The Art of Conversation
On August 28, 2015

Do you find yourself chatting to people less and less? I know for a fact, that a decade ago, I used to spend more time talking to people. Now, I think, I talk more to myself than to others. Maybe it’s work, maybe it’s parenthood, maybe it plain old getting old: I feel like I’m always either in front of a laptop typing away, or behind a steering wheel, driving away.

Conversation – of the philosophical kind – is hard to come by these days. Life is so ‘Go! Go! Go!’ that many a weekday, the only conversations I have with my nearest and dearest are about the day’s errands and tasks. “I’m rushing there, then I do that, and work on that”, is a summary of the sentences I utter from Monday to Friday.
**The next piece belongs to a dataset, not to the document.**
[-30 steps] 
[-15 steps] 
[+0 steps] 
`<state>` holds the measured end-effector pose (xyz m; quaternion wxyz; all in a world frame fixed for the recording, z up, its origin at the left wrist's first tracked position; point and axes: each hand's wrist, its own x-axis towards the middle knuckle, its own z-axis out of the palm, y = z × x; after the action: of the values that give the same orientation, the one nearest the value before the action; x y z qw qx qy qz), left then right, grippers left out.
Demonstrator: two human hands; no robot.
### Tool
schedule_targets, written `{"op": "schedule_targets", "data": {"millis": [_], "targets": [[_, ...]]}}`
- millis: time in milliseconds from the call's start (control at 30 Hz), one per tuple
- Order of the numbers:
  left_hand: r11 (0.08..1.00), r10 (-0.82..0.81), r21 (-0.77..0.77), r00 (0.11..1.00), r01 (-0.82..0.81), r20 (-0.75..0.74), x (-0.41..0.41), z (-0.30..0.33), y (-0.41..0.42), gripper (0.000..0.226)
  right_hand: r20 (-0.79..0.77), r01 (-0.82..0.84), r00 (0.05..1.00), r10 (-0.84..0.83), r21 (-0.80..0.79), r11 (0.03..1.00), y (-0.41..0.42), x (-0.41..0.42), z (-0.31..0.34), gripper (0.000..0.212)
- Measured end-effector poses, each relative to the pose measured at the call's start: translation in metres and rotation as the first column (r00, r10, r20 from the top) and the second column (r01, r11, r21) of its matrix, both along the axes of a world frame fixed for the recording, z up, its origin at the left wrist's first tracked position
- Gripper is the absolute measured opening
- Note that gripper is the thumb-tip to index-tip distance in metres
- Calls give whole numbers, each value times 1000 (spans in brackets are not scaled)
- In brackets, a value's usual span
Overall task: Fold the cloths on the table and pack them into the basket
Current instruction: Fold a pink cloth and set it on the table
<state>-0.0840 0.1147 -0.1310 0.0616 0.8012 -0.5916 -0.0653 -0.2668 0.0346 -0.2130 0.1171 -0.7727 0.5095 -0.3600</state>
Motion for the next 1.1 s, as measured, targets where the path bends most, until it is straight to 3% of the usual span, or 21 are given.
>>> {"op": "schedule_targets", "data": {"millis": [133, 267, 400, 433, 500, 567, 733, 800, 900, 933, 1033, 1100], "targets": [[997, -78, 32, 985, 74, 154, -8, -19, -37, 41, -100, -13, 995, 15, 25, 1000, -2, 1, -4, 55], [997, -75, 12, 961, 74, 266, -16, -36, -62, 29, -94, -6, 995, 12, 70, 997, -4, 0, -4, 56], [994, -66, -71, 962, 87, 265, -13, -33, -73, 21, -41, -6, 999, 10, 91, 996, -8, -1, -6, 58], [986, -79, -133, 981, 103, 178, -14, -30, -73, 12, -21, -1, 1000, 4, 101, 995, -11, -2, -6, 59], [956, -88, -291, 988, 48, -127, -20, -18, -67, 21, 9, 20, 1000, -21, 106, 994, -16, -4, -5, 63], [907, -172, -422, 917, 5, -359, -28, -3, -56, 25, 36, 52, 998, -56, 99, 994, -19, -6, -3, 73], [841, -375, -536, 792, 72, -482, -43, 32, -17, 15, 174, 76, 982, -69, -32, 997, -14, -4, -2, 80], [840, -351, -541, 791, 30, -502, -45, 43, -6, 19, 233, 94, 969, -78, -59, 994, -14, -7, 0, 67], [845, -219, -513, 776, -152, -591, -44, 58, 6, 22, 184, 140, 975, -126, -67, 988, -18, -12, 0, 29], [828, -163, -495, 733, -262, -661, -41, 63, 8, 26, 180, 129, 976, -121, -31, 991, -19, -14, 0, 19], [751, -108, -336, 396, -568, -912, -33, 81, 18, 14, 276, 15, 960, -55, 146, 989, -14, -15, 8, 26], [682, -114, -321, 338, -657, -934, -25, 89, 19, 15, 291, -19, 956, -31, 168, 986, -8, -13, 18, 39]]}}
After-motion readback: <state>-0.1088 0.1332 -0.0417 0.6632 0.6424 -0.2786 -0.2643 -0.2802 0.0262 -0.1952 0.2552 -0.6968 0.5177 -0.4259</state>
These are the conversations we have in 2016: we tell each other what we’re going through in bullet form, and that’s it. The spare time in between, I find myself checking out social media, telling myself that I need to know what is happening around me. The truth is that I’ll yet again have my head immersed in a screen, blocking off any potential, real life conversation with real people who talk back and not type back.

I worry, therefore that I am – we are – losing the art of conversation. Do we sit down in the evenings to chat? Do we exchange reflections on life and death; on happiness, wealth and sorrows? Do we philosophise and plan the future in fiction-like plots? Are we still curious about the world? And about other people’s ideas? Do we speak about our anxieties and fears? Do we listen to other people’s anxieties and fears? Not enough.

It’s not just happening to us, but to the rest of the western world. In the UK, for example the growing popularity of the School of Life, is fascinating. From its tiny headquarters in London, the School of Life organises workshops and classes aimed at developing emotional intelligence through the help of culture. Together curious, sociable and open-minded people chat about issues such as how to master the art of relationships, how to achieve calm and how better to understand the world – all while discussing philosophy, literature, psychology, visual arts, in an atmosphere of exploration and enjoyment.

I was not at the School of Life in London last Saturday. But it certainly felt like I was. Merlin publishers and Palazzo Falson, joined forces and organised their first literary salon, on the roof top of the historic museum in Mdina. It was all very intimate, setup in an informal café, with a very select guest list – all of them having books and knowledge at heart. The salon was called ‘About time’ and we discussed everything from water clocks, to emotions to fairytales and time travelling. Let’s face it, it’s not every day that while rushing in to the school gate, or while on your threadmill at the gym, you can have a chat with someone about time in literature.

Merlin Publishers and Palazzo Falson have created a much needed platform for people who crave conversation. The speakers – Prof Simon Attard Montalto, Judge Giovanni Bonello, authors Loranne Vella and John Bonello and lecturer Dr Giuliana Fenech, all imparted their witty and insightful anecdotes, and so did the guests. I sat there wanting to talk and say my bit, but at the same time, not wanting to: because listening was making my mind expand with the absorption of knowledge, which happily I was not getting by looking at a screen.

There will be more of these salons, of that I am sure. Who will be the speakers? Who will be invited? What will we talk about? Ah, that I cannot say. But there’s exciting times ahead, that’s sure.

As a favourite author of mine Tom Hodgkinson once wrote: “Talking, sharing ideas and stories with friends old and new, this is the lifeblood of he who enjoys the earthly pleasures.”